Drehgefühl. Walzer oder latein­amerikanische Tänze können wieder angenehme Schwindelgefühle wecken.

Eines steht jedoch schon heute fest: Wer körperlich aktiv ist, kann den Schwindel vertreiben. Das hat auch Renate Buchinger gemerkt. „Ich kann anderen Patienten nur raten, in Bewegung zu bleiben, nicht auf dem Sofa oder im Bett zu bleiben, auch wenn sie sich über­winden müssen. Dann sollen sie den Partner, die Eltern oder die Oma einfach mitnehmen und wirk­lich laufen.
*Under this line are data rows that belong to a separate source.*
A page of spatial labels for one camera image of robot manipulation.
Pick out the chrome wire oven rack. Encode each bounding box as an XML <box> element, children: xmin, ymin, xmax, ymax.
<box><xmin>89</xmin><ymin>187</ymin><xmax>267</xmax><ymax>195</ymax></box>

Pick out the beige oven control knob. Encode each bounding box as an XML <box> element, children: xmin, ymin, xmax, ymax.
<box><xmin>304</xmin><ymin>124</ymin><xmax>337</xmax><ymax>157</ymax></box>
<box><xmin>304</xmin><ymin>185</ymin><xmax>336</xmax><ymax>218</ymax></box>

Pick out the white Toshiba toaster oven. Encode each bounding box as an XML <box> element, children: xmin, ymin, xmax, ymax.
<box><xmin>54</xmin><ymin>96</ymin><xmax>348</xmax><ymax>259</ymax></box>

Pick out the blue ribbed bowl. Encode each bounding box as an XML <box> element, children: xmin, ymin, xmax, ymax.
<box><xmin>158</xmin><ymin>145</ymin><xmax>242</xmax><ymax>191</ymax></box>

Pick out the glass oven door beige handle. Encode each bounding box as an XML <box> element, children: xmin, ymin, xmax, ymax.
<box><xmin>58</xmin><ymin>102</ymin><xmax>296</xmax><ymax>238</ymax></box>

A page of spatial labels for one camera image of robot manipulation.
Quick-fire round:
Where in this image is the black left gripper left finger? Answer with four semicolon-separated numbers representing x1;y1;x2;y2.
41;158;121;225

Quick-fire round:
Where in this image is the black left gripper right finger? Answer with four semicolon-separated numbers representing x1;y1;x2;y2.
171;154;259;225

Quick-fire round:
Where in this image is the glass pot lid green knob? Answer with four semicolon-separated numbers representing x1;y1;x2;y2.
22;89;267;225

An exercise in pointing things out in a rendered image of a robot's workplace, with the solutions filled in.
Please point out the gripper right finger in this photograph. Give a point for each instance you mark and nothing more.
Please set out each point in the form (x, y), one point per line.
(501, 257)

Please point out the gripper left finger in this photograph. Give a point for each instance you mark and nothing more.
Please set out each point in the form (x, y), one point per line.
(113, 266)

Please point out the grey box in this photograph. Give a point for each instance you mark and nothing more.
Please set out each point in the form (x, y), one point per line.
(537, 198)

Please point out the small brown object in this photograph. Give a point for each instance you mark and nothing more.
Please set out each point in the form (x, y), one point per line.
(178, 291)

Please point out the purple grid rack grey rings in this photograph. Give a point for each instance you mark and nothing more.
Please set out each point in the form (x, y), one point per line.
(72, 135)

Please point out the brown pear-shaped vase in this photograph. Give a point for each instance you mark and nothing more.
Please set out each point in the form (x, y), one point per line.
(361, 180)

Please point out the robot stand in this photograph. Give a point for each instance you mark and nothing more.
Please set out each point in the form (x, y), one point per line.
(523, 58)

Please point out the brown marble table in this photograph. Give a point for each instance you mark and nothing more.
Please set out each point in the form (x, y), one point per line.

Für mich war es das Beste.“

Tipp: Ähnliche Spezialzentren oder -ambulanzen wie in München gibt es unter anderem in Berlin, Essen, Lübeck und Tübingen. Einige Krankenkassen bieten regional auch spezielle Behand­lungs­programme für Schwindelpatienten an, zum Beispiel viele Betriebs­krankenkassen, die Barmer GEK, KKH Allianz und die Techniker Krankenkasse.